The right actor for the right part: With his soulful eyes (when you see them), Bale plays the role as a tragic hero, a man who wants to feel “useful” again, and in the process find out who he really is, and realize his full potential.
As noted, when the story begins, he has lost the one thing that gave him a purpose and a meaning—that is until a new threat facing him and the whole city in the form of the ruthlessly merciless, also masked Bane, who makes his presence known to the citizens of Gotham with an explosive display of power.

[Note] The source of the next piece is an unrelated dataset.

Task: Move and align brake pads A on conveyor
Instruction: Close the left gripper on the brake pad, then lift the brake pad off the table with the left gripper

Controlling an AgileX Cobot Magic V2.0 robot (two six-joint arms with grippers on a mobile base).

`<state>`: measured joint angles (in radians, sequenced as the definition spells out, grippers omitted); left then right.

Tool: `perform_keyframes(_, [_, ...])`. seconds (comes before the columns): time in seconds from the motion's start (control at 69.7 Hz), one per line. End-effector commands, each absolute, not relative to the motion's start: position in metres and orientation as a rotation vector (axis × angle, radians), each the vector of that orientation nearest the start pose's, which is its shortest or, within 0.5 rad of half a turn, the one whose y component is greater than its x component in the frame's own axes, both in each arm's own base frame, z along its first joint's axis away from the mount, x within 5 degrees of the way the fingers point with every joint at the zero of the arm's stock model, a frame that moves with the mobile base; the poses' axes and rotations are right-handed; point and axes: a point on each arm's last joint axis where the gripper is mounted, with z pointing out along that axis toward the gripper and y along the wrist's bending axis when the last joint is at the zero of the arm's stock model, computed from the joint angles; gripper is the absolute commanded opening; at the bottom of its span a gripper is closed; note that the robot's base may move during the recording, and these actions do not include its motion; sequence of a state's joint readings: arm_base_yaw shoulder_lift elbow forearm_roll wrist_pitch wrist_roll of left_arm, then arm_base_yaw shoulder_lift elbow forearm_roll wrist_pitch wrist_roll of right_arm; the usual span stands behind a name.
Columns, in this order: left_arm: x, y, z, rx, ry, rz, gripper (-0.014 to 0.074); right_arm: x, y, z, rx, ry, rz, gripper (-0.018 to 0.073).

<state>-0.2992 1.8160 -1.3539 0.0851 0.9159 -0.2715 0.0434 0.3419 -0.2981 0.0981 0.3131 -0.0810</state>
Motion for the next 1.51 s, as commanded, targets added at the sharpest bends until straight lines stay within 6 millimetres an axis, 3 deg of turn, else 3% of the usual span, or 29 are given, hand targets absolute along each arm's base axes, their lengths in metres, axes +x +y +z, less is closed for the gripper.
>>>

As far as villains of the “Batman” series go, while the Scarecrow was an incredible madman and the Joker a frightening anarchist, Bane is a terrorist in both his mentality and his actions.
Strong, intelligent, and handsome, Tom Hardy plays Batman’s arch-nemesis in a way that’s both physically and psychologically intimidating, thus making the menace that he represents all the more realistic and dangerous.
Despite risks (and temptations) to turn the final chapter into a massive special-effects driven spectacle, the filmmakers maintain an admirable balance between thrilling action set-pieces and more intimate emotions, which are a result of the various interactions among the characters.
Brilliantly crafted and meticulously edited (shot by shot, bric a bric), “Dark Knight Rises” is a savvy, mature entertainment by filmmakers who know that, ultimately, what matters are not the number and size of explosions, but the moral, professional, and personal dilemmas of the protagonists.
Serious minded but not pretentious, morally urgent but not preachy, “Dark Knight Rises” is a rare summer blockbuster, one that provokes viewers of all ages, not just children and teenagers, to reflect on broader social problems of post-modern society.
By comparison, “The Avengers” (and other Marvel comic strip pictures) seems frivolous, childish, and sill, even though it’s well made and vastly entertaining. When you watch “The Avengers,” you felt as if the characters and actors who play them didn’t take themselves seriously–they were winking at the audience.
“Dark Knight Rises” asks the viewers to be taken more seriously, and it surely deserves it.